By now, everyone has heard that the Best Picture winner at the Academy Awards was initially announced incorrectly, awarding the highest honor to the wrong film before the ensuing chaos and correction. Presenter Warren Beatty was handed the wrong card, and he knew it. But instead of calling a “time out” and asking for clarification, he just showed it to his co-presenter Faye Dunaway and she called out the film that was listed on the card, incorrectly referring to the film of the Best Actress winner instead of the Best Picture recipient.

Beatty is like so many people — who realize that something is amiss, but proceed anyway.
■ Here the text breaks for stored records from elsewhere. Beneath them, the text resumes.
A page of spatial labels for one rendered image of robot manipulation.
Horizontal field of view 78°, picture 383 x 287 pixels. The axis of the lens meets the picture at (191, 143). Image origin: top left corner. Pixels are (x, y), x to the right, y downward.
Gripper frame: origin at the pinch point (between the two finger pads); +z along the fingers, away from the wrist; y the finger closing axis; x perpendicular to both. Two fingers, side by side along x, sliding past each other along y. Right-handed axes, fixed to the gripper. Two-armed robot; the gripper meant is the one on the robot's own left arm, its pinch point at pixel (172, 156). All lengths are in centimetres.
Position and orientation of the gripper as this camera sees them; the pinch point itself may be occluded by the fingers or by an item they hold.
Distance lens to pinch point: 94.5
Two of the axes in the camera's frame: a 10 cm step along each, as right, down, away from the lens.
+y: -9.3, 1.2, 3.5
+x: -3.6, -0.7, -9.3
The pressures of time, not “wanting to look stupid” or hesitation as you second guess yourself all work to allow mistakes to happen.

And so errors trickle down the line. Someone handed Beatty the wrong card and didn’t catch it. Beatty knew it seemed odd but passed it to Dunaway. Only after she publicly read the wrong name did the chain stop.
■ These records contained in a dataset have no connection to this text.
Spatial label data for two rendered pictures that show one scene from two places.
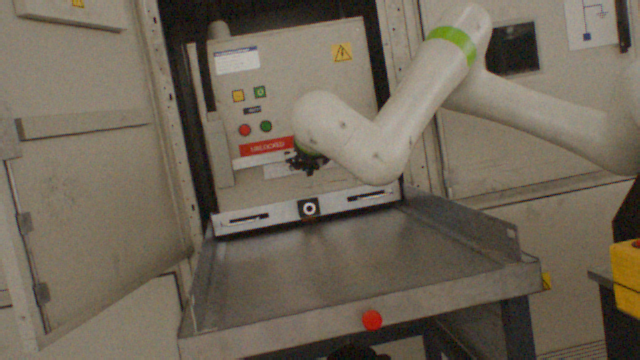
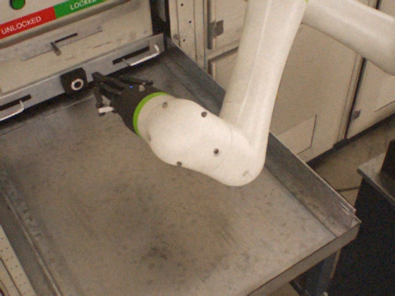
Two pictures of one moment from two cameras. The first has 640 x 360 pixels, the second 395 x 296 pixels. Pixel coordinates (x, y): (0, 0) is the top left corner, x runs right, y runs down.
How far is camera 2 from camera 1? 0.84 m
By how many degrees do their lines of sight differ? 45
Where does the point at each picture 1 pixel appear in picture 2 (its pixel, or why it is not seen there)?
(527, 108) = (330, 17)
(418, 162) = (186, 17)
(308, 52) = not seen: outside the picture
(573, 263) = (297, 75)
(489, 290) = (323, 254)
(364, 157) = (234, 175)
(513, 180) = not seen: hidden behind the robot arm
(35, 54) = not seen: outside the picture
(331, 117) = (206, 148)
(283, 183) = (43, 60)
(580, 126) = (374, 39)
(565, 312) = (283, 111)
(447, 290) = (296, 268)
Think of how you can create a culture in your organization where people have the time — and the courage — to question things down the line. It’s one thing to speak up in a problem-solving meeting or brainstorming session, but another thing entirely to voice a problem discovered at a product launch or board gathering.
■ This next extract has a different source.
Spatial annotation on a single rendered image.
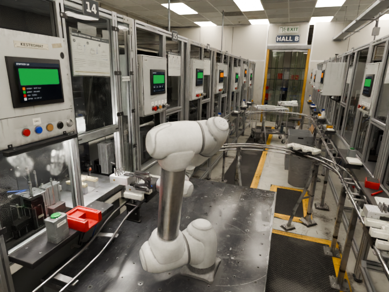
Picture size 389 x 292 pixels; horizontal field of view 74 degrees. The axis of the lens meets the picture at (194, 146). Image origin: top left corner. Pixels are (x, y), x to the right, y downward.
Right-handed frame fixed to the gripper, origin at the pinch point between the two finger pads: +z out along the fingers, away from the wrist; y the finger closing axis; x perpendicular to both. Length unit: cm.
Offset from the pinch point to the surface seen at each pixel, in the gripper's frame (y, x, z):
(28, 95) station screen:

Reward your employees for following the TSA mantra: “If you see something, say something.” Even if it’s on international television while the drumroll is playing in the background.

About the Author leadership dots by dr. beth triplett

I'm the chief connector at leadership dots where I serve as "the string" for individuals and organizations. Like stringing pearls together to make a necklace, "being the string" is an intentional way of thinking and behaving – making linkages between things that otherwise appear random or unconnected – whether that be supervising a staff, completing a dissertation or advancing a project in the workplace. I share daily leadership dots on my blog to provide examples of “the string” in action. I use the string philosophy through coaching, consulting and teaching to help others build capacity in themselves and their organizations. I craft analogies and metaphors that help people comprehend complex topics and understand their role in the system. My favorite work involves helping those new to supervision or newly promoted supervisors build confidence and learn the skills necessary to effectively lead their team.

One comment

  1. Very timely, I was speaking to my wife about this very observation last evening. She asked me why I thought Warren Beatty did not say something when he admitted being confused and knowing something was not right. I explained that he was understandably surprised by the situation, and did not feel in that that short moment in time that he had the confidence or support to throw a hurdle into the program. What we ultimately learned this occurred anyway.